No! She would have raged and stormed. Surely there was nothing to fear from such a woman. Yet Catherine frowned as once more she called to mind Jeanne’s face, which, unformed as it was, showed as much strength as one ever saw in the face of a woman. She, Catherine de’ Medici, would watch Jeanne d’Albret; every action should be noted; she would come to understand why it was that she felt this fear of her.

It might be because once Jeanne had been intended for Henry. How would Henry have liked his cousin Jeanne? Would she have been able to lure him from the everlasting charms of Diane de Poitiers? Was that it? Did that explain her feeling? Was it a strange, twisted jealousy of one who might have been more successful with Henry than she was?
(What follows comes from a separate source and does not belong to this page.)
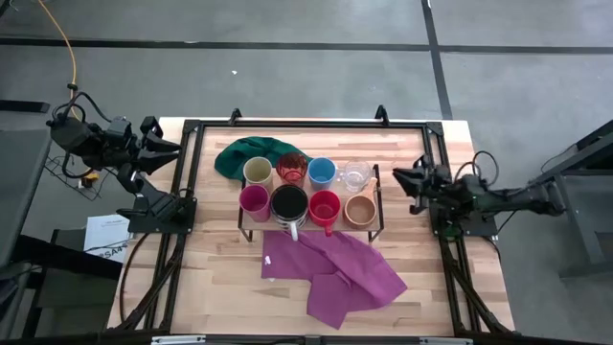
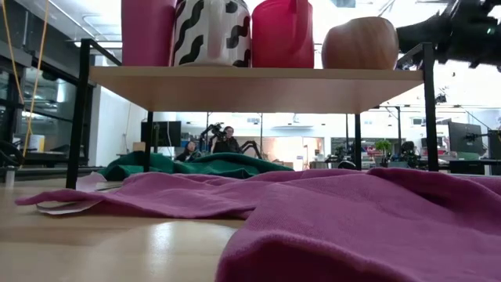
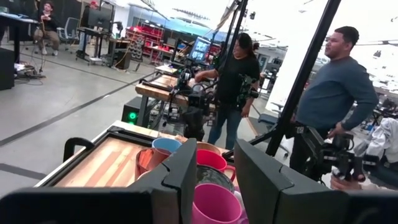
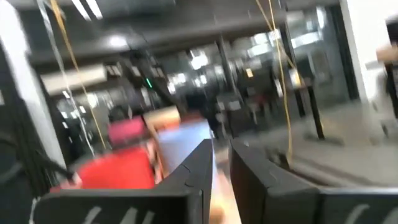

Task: Stack small to large cups/mugs on shelf
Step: Return to Home Position

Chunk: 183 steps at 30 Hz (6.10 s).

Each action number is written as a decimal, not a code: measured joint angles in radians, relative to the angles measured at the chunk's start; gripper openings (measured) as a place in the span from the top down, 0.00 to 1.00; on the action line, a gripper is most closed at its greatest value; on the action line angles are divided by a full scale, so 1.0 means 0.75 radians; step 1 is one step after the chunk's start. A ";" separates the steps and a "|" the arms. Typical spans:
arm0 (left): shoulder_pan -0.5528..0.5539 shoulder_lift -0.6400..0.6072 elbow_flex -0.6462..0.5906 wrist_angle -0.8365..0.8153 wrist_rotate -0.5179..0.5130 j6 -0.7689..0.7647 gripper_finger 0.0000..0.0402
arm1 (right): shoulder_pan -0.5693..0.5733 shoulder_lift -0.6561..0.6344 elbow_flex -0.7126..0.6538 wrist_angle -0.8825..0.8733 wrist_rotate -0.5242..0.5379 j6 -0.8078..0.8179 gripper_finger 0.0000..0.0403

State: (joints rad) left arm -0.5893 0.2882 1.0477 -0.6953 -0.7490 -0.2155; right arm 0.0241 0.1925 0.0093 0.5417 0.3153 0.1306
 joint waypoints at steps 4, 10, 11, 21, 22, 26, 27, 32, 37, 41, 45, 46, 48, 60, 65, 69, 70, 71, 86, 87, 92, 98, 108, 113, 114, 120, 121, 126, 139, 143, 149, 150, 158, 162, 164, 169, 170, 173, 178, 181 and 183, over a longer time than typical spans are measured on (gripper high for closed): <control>0.000 0.000 0.000 -0.020 -0.001 -0.004 0.76 | -0.054 0.000 0.000 -0.198 -0.036 0.079 0.89; 0.000 0.000 0.000 -0.028 -0.014 -0.002 0.76 | -0.122 0.000 -0.001 -0.330 -0.151 0.108 0.89; 0.000 0.000 0.000 -0.029 -0.015 -0.002 0.76 | -0.131 0.000 -0.001 -0.352 -0.172 0.113 0.89; 0.000 0.000 0.000 -0.033 -0.032 0.002 0.76 | -0.164 -0.001 -0.001 -0.577 -0.294 0.190 0.89; 0.000 0.000 0.000 -0.036 -0.032 0.001 0.76 | -0.164 -0.001 -0.001 -0.607 -0.298 0.200 0.89; 0.000 0.000 0.000 -0.036 -0.032 -0.007 0.76 | -0.163 0.006 -0.001 -0.691 -0.341 0.246 0.89; 0.000 0.000 0.000 -0.035 -0.032 -0.008 0.76 | -0.164 0.006 -0.001 -0.695 -0.356 0.249 0.89; 0.000 0.000 0.000 -0.023 -0.031 -0.009 0.76 | -0.165 0.031 -0.001 -0.699 -0.377 0.209 0.89; 0.000 0.000 0.000 -0.020 -0.023 -0.023 0.76 | -0.165 0.091 -0.001 -0.703 -0.401 0.213 0.89; 0.000 0.000 0.000 -0.016 0.011 -0.024 0.76 | -0.154 0.156 0.000 -0.709 -0.442 0.253 0.89; 0.000 0.000 0.000 -0.011 0.011 -0.025 0.76 | -0.143 0.226 0.001 -0.711 -0.445 0.279 0.89; 0.000 0.000 0.000 -0.011 0.012 -0.030 0.76 | -0.143 0.238 0.001 -0.711 -0.445 0.290 0.89; 0.000 0.000 0.000 -0.011 0.020 -0.034 0.76 | -0.143 0.247 0.001 -0.711 -0.445 0.338 0.89; 0.000 0.000 0.000 0.002 -0.011 0.009 0.76 | -0.143 0.247 0.001 -0.705 -0.446 0.349 0.89; 0.000 0.000 0.000 0.188 -0.014 0.245 0.76 | -0.143 0.247 0.001 -0.704 -0.446 0.350 0.89; 0.000 -0.003 0.001 0.409 0.123 0.553 0.76 | -0.143 0.247 0.001 -0.703 -0.446 0.350 0.89; 0.000 -0.003 0.001 0.445 0.165 0.616 0.76 | -0.143 0.247 0.001 -0.703 -0.446 0.350 0.89; 0.000 -0.004 0.001 0.473 0.201 0.670 0.76 | -0.143 0.247 0.001 -0.703 -0.446 0.350 0.89; 0.001 -0.211 0.096 0.537 0.837 1.077 0.76 | -0.143 0.248 0.001 -0.705 -0.446 0.349 0.89; 0.001 -0.222 0.095 0.520 0.875 1.081 0.76 | -0.143 0.248 0.001 -0.705 -0.446 0.350 0.89; 0.001 -0.256 0.092 0.503 1.184 1.084 0.76 | -0.143 0.248 0.001 -0.706 -0.446 0.349 0.89; 0.100 -0.327 0.016 0.403 1.294 1.010 0.76 | -0.143 0.248 0.001 -0.706 -0.446 0.350 0.89; 0.365 -0.374 -0.278 0.591 1.354 0.926 0.76 | -0.143 0.249 0.001 -0.705 -0.446 0.350 0.89; 0.421 -0.374 -0.513 0.913 1.400 0.823 0.76 | -0.143 0.249 0.001 -0.707 -0.446 0.350 0.89; 0.423 -0.373 -0.567 0.993 1.397 0.804 0.76 | -0.143 0.249 0.001 -0.707 -0.446 0.350 0.89; 0.428 -0.374 -0.863 1.349 1.254 0.764 0.76 | -0.143 0.249 0.001 -0.707 -0.446 0.350 0.89; 0.428 -0.375 -0.904 1.395 1.227 0.764 0.76 | -0.143 0.249 0.001 -0.707 -0.446 0.350 0.89; 0.428 -0.375 -1.100 1.644 1.161 0.750 0.76 | -0.143 0.249 0.001 -0.707 -0.446 0.350 0.89; 0.428 -0.374 -1.384 1.965 1.095 0.822 0.76 | -0.143 0.249 0.001 -0.707 -0.446 0.350 0.89; 0.428 -0.374 -1.385 1.854 1.134 0.835 0.76 | -0.143 0.249 0.001 -0.707 -0.446 0.350 0.89; 0.428 -0.374 -1.385 1.650 1.180 0.871 0.76 | -0.143 0.249 0.001 -0.708 -0.446 0.350 0.89; 0.427 -0.374 -1.385 1.612 1.200 0.873 0.76 | -0.143 0.249 0.001 -0.707 -0.446 0.350 0.89; 0.427 -0.374 -1.385 1.268 1.223 0.875 0.76 | -0.143 0.249 0.001 -0.707 -0.446 0.350 0.89; 0.427 -0.374 -1.385 1.149 1.222 0.874 0.76 | -0.143 0.249 0.001 -0.708 -0.446 0.350 0.89; 0.427 -0.374 -1.385 1.106 1.221 0.871 0.76 | -0.143 0.249 0.001 -0.708 -0.446 0.350 0.89; 0.427 -0.374 -1.385 0.981 1.184 0.857 0.76 | -0.143 0.249 0.001 -0.708 -0.446 0.350 0.89; 0.427 -0.374 -1.385 0.963 1.170 0.845 0.76 | -0.143 0.249 0.001 -0.707 -0.446 0.350 0.89; 0.425 -0.373 -1.385 0.969 1.162 0.841 0.76 | -0.143 0.249 0.001 -0.708 -0.446 0.350 0.89; 0.425 -0.373 -1.385 0.968 1.157 0.844 0.76 | -0.143 0.249 0.001 -0.708 -0.446 0.350 0.89; 0.427 -0.373 -1.385 0.967 1.145 0.817 0.76 | -0.143 0.249 0.001 -0.708 -0.446 0.350 0.89; 0.428 -0.373 -1.385 0.962 1.115 0.808 0.76 | -0.143 0.249 0.001 -0.708 -0.446 0.350 0.89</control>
State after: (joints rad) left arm -0.2684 0.0086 0.0090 0.0263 0.0870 0.3903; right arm -0.0831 0.3791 0.0101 0.0109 -0.0193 0.3927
She would have her latest child brought to her; her face softened with love at the thought of him. Her Henry, her darling, to whom, now that the contemplation of weaning her husband from Diane brought such despair, she was giving more and more of her attention.

What had she to fear from Jeanne d’Albret when she had three sons to prevent the crown of France being taken by a son of Jeanne’s? Perhaps that son of Jeanne’s was at the root of her fear.

Now she could no longer bear to be without her child. She wanted to hold him in her arms, to marvel at his beauty, to marvel at herself, that she, hardened each year with a thousand humiliations, grown cynical with much frustration, could love like this.

She called her woman, Madalenna.

‘Bring my baby. Bring my little Henry to me.’

‘Yes, Madame.’ Madalenna hesitated. The girl had news; and it was news which she knew would interest her mistress.

‘Speak,’ said Catherine. ‘What is it?’

‘Yes, Madame. From Béarn.’

‘From Béarn?’ Catherine raised herself; her eyes were gleaming. News of Jeanne d’Albret. No wonder the woman had been so much in her thoughts. ‘Come, Madalenna,’ she cried impatiently. ‘What news?’